▶ **Exercise prompt**:
Without changing a word, return the listing below, minus its images.

^^^^^^^^^^^^^^^^

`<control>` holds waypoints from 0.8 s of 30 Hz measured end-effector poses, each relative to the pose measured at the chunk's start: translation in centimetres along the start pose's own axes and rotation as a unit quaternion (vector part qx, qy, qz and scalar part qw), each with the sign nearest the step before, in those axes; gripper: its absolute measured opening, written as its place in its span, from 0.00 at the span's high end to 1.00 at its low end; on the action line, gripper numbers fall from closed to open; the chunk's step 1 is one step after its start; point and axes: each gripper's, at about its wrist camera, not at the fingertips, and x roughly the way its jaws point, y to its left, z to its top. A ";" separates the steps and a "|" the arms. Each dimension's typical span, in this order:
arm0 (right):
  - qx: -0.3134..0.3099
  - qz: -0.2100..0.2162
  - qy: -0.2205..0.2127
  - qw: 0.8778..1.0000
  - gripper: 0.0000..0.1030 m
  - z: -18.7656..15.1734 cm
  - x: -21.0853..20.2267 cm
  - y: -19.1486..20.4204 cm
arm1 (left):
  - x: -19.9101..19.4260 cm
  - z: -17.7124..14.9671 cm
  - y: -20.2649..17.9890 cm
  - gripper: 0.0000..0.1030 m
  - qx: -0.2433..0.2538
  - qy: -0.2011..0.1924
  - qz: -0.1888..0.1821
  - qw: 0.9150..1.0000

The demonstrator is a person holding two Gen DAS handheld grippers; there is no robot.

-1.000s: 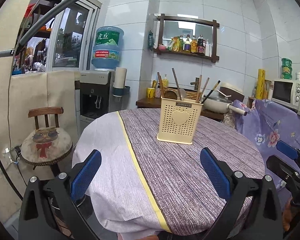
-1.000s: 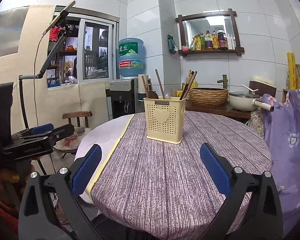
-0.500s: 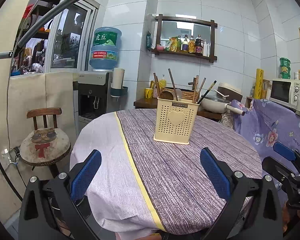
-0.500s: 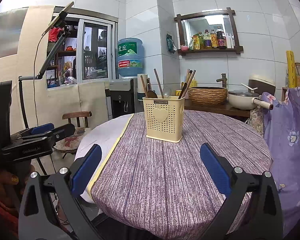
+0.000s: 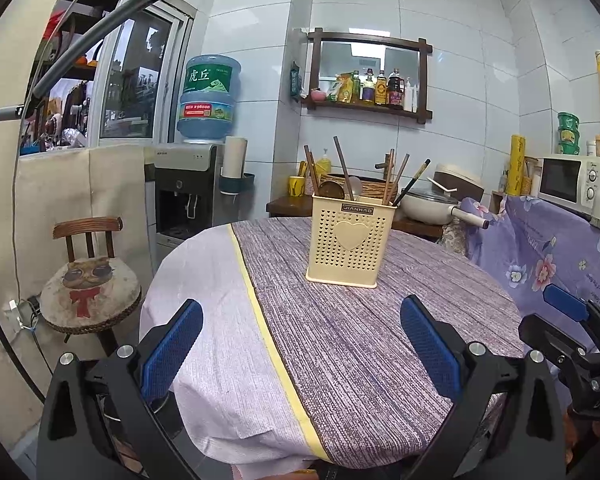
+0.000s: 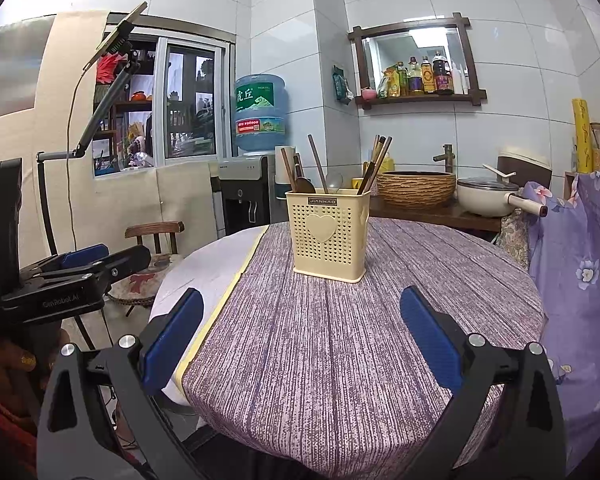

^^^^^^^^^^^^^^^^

▶ **Problem solution**:
`<control>` holds waypoints from 0.8 s of 30 Hz measured end-effector poses, each relative to the pose measured at the chunk's start: translation in centimetres along the start pose's own axes and rotation as a unit quaternion (vector part qx, qy, qz and scalar part qw), each with the sign nearest the step before, in those axes; gripper: its absolute measured opening, written as its place in its span, from 0.00 at the span's high end to 1.00 at its low end; on the action line, gripper numbers fall from closed to open; the chunk's step 1 is one step after its start; point and axes: each gripper's, at about its wrist camera, not at the fingertips, and x roughly the way its jaws point, y to its left, z to its top. A ";" separates the steps and a "|" the arms. Each dimension's typical span, in this order:
arm0 (right):
  - qx: -0.3134..0.3099
  - qz: -0.2100..0.2162
  - qy: -0.2205..0.2127
  - qw: 0.8778..1.0000
  - gripper: 0.0000..0.1030 m
  - z: -18.7656..15.1734 cm
  - x: -21.0853..20.2267 cm
  - y: -19.1486..20.4204 cm
arm1 (left):
  - x: -19.9101..19.4260 cm
  - z: -17.7124..14.9671 cm
  - y: -20.2649..17.9890 cm
  - gripper: 0.0000..0.1030 m
  - qx: -0.2433..0.2538
  - qy: -0.2011..0.1924
  - qz: -0.1888..0.1821
  - qw: 0.9150..1.0000

The demonstrator is a person holding two Gen DAS handheld grippers; there is no robot.

-1.000s: 
-1.000s: 
-0.500s: 
-0.500s: 
+0.000s: 
+0.000s: 

Nothing more belongs to this exercise.